Tuhan maha adil dan Tuhan maha berkehendak. Dan justru disinilah awal tantangannya… untuk seterusnya tugas kita adalah mengkalibrasikan harapan dengan kehendak Tuhan.
Karena mustahil menggunakan skala yang sama, yang kita lalukan hanyalah berusaha menyetarakan. Toolsnya adalah ikhtiar,doa dan tawakal. Bingung?saya juga bingung *gubrak!*.sudah, lupakan saja.
Dan untuk semua tantangan itu, jawabannya hanyalah sehebat apa kita bisa bersabar dan bersyukur…saya tekankan pada kata “bersyukur”, karena seringkali orang-orang salah mengartikannya.

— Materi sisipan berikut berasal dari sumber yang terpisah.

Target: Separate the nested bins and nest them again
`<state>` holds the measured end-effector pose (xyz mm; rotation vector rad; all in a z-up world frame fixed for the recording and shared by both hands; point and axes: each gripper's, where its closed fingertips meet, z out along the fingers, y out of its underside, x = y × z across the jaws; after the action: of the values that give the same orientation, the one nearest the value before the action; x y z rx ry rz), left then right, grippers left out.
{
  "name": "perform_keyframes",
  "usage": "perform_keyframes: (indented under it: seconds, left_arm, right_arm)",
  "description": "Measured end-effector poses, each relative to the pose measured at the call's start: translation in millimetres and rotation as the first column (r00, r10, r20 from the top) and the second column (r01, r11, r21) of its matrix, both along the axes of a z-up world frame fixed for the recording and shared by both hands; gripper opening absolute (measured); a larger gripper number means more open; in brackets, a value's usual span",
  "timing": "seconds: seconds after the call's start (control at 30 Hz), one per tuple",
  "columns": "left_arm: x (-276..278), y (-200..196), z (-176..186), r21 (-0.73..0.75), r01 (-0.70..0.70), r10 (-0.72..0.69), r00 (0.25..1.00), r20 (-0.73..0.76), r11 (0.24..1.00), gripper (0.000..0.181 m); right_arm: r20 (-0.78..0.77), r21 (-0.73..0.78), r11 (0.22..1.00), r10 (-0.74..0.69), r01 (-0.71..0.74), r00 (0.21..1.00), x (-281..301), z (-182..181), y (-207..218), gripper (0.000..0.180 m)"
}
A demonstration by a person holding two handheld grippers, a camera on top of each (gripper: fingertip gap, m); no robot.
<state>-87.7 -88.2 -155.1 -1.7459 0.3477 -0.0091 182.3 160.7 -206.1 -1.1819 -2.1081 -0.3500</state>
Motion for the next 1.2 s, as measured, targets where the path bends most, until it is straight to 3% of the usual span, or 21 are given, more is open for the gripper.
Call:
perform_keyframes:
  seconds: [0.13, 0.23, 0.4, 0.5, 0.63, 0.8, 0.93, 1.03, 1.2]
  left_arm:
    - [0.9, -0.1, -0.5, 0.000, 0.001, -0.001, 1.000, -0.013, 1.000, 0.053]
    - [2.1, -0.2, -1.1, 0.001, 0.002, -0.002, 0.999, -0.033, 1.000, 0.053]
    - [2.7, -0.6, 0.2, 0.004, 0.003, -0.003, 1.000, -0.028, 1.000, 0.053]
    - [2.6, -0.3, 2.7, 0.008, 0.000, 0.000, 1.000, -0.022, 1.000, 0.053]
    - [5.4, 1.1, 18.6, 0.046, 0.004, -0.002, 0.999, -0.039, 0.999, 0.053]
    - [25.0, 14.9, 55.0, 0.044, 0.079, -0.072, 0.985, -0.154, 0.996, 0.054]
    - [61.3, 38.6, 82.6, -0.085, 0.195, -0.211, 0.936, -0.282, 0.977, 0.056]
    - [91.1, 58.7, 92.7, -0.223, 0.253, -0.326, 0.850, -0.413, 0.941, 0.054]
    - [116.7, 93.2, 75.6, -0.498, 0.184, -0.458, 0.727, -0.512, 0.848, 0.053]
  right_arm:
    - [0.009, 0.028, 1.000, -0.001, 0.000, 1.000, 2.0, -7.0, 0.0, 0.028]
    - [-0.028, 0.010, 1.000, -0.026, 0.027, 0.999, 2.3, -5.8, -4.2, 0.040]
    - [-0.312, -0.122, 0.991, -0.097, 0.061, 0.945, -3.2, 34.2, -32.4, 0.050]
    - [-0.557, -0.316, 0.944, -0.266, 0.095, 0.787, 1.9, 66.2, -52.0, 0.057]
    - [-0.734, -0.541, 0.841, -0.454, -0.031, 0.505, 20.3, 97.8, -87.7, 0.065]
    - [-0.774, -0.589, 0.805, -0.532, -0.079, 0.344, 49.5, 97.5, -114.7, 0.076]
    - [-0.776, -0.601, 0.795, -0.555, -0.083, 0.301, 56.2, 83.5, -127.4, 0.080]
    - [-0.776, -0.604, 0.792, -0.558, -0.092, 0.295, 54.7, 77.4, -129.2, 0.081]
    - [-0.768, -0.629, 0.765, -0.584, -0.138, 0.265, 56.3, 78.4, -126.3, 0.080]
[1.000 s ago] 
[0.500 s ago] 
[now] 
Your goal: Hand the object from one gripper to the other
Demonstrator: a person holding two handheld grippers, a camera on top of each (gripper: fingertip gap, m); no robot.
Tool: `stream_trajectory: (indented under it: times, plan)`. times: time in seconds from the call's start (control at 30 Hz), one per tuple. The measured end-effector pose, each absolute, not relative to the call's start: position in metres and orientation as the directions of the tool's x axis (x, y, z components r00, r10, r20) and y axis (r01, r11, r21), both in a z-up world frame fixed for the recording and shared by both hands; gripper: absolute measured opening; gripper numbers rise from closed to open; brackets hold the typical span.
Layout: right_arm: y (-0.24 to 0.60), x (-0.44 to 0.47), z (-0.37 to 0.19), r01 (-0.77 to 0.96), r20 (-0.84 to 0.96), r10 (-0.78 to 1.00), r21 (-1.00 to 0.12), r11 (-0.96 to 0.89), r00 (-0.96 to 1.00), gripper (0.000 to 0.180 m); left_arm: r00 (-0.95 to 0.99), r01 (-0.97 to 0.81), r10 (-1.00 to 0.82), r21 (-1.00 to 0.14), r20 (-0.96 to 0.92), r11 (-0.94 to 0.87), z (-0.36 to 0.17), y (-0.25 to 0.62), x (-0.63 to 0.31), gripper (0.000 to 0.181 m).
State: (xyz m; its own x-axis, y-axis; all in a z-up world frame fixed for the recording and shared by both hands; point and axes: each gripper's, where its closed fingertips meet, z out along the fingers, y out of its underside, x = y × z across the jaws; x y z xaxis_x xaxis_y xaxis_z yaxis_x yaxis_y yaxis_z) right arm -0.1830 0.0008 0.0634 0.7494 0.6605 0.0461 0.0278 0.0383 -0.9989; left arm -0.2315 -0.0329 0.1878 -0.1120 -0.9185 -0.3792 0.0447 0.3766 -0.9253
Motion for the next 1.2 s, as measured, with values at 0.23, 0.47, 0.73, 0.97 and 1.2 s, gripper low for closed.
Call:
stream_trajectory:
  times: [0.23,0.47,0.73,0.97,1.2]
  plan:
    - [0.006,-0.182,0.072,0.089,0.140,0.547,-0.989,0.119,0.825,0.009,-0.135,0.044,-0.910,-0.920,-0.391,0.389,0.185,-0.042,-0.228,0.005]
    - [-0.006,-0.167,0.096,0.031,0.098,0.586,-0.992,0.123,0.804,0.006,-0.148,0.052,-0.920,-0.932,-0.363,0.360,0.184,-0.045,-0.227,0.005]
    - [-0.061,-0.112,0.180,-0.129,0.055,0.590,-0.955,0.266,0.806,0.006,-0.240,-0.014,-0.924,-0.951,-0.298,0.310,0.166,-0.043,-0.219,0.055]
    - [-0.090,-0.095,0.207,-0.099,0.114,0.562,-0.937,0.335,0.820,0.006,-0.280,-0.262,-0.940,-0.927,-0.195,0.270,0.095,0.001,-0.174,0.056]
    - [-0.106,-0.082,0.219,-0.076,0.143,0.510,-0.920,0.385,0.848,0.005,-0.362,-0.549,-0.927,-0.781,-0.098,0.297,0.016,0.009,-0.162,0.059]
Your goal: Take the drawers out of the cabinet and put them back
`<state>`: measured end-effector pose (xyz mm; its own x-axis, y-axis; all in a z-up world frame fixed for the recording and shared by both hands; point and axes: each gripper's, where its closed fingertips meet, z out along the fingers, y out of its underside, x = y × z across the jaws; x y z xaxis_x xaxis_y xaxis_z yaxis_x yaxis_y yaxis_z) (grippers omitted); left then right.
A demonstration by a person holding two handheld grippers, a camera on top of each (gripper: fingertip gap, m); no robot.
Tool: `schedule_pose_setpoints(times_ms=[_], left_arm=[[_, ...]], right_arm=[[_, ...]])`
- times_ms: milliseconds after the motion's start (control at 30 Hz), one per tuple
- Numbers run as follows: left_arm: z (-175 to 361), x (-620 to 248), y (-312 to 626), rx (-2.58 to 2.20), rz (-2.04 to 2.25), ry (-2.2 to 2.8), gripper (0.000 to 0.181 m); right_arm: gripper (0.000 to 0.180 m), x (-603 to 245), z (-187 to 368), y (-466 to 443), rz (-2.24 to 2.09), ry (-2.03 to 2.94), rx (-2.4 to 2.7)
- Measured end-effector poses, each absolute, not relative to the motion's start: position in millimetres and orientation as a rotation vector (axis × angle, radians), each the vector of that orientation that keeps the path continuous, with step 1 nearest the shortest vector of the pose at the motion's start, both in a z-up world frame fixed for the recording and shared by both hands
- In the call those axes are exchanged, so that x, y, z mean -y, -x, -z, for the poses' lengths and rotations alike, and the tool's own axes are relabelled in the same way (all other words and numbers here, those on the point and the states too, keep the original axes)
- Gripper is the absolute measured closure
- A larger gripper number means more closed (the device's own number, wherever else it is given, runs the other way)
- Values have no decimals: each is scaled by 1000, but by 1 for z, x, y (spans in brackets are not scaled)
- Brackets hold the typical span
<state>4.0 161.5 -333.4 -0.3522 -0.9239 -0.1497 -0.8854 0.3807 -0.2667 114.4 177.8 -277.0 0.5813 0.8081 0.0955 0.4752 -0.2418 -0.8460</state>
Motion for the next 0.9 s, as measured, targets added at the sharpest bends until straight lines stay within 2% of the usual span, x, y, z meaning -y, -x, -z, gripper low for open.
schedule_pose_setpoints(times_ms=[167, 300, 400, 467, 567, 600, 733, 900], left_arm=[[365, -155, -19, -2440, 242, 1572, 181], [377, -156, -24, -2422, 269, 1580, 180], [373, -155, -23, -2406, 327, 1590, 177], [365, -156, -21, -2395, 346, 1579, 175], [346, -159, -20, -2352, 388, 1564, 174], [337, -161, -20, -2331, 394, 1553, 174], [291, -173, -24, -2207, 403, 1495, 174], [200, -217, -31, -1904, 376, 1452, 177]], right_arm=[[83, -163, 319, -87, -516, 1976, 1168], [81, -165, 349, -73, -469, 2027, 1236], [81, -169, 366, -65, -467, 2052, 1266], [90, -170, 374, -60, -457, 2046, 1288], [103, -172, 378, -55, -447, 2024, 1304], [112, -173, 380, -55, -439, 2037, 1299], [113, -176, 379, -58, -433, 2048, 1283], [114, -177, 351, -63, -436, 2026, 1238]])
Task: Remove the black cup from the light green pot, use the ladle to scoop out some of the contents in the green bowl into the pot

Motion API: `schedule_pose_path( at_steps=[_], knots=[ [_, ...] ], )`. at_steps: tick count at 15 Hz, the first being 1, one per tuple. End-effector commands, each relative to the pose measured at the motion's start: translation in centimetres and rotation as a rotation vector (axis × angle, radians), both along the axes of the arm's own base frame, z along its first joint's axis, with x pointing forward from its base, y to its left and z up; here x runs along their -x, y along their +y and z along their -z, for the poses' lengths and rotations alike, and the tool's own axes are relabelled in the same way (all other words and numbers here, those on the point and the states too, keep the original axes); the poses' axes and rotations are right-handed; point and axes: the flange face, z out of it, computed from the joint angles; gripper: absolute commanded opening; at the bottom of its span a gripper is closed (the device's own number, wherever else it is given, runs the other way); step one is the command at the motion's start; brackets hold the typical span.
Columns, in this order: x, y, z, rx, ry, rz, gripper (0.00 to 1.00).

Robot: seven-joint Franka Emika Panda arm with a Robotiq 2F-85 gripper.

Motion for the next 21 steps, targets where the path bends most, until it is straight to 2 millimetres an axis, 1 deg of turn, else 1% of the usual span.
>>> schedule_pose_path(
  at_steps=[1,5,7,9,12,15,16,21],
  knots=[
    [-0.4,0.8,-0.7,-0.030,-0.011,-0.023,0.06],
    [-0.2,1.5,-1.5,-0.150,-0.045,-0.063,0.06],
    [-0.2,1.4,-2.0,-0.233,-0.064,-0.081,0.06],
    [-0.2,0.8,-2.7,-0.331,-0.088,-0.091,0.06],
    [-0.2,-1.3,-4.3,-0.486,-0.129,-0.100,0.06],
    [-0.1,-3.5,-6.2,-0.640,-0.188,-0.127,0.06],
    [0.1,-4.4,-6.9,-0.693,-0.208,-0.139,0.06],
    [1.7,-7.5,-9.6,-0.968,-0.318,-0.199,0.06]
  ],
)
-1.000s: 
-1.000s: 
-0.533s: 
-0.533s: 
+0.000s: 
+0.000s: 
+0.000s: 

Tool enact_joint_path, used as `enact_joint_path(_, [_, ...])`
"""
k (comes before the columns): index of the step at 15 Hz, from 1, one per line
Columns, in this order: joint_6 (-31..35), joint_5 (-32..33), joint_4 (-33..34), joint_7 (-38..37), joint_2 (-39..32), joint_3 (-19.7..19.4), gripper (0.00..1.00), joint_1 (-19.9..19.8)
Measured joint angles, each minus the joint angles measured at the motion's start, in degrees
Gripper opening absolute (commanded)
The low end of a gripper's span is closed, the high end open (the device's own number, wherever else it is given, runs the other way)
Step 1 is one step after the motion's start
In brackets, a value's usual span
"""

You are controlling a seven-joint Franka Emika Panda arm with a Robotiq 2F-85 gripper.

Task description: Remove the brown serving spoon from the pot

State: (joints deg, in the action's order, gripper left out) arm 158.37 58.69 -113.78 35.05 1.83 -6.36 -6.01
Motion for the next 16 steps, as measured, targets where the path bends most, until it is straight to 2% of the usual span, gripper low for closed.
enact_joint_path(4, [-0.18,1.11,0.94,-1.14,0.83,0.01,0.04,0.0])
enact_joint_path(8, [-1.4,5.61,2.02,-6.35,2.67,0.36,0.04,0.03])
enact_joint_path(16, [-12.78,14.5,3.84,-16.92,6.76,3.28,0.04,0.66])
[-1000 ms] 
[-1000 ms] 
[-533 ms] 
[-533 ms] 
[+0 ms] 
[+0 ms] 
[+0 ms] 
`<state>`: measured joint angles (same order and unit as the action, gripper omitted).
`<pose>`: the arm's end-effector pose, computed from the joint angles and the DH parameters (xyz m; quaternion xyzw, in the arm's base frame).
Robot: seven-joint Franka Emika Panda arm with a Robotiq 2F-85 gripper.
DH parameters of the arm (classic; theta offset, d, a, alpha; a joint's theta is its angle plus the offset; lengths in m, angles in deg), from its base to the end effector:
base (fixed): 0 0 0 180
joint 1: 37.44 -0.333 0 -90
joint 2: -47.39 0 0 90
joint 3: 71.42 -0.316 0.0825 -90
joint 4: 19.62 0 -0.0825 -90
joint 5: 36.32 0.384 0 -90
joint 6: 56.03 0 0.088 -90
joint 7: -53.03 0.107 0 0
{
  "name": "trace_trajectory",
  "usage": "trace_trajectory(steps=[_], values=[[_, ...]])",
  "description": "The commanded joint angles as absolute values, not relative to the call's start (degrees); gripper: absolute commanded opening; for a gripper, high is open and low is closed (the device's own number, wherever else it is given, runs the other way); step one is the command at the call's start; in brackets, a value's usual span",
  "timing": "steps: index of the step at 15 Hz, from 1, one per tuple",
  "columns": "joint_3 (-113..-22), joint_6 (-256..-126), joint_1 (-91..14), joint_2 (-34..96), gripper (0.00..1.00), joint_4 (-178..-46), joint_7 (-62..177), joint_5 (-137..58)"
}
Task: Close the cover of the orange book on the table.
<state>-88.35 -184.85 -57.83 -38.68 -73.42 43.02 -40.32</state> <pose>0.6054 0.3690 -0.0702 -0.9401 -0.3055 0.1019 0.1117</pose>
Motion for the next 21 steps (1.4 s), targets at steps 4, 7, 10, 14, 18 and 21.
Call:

Ini sebenarnya adalah peer besar untuk saya, karena saya (dengan kesadaran penuh) juga sering salah mengartikannya. Syukur tidaklah berhenti pada rasa ridha atas apa yang telah didapatkan, tapi terintegrasi dengan keinginan untuk melakukan yang lebih baik dan tentu saja implementasinya. selalu lebih baik. Continuos improvement. Nah loh?kapan berhentinya?hanya akan berhenti saat kaki-kaki kita menginjak surga.amin^^
Sampai disini, saya juga jadi teringat sepenggal kalimat dalam surat cinta untuk saya, dalam suratNya,Dia berfirman;
“…Boleh jadi kamu membenci sesuatu, padahal ia amat baik bagimu, dan boleh jadi (pula) kamu menyukai sesuatu, padahal ia amat buruk bagimu; Allah mengetahui, sedang kamu tidak mengetahui. “(Q.S 2:216)
Tentang harapan kita. Tentang kehendak Tuhan. Tentang takdir. Perlu sangat banyak kata untuk menjelaskan ketiganya. Saya tidak ingin terdengar bodoh dengan mencoba berfilosofi tentang ini. Karena saya memang tidak ahli. Yang jelas saya yakin, setiap yang membaca, telah mengambil pemahaman sendiri dari tulisan-tulisan saya yang tidak jelas ini. Tentang harapan kita. Tentang kehendak tuhan. Tentang takdir.
Agar terkesan sedikit bijak, biar saya simpulkan. Kesimpulannya adalah :saya sotoy.haha. tak apa-apalah, saya menghargai kesotoyan saya seperti saya menghargai nikmat hidup sehat dan waras.
Semoga saya bisa lebih bersyukur dan lebih memaknai hidup. Kamu juga.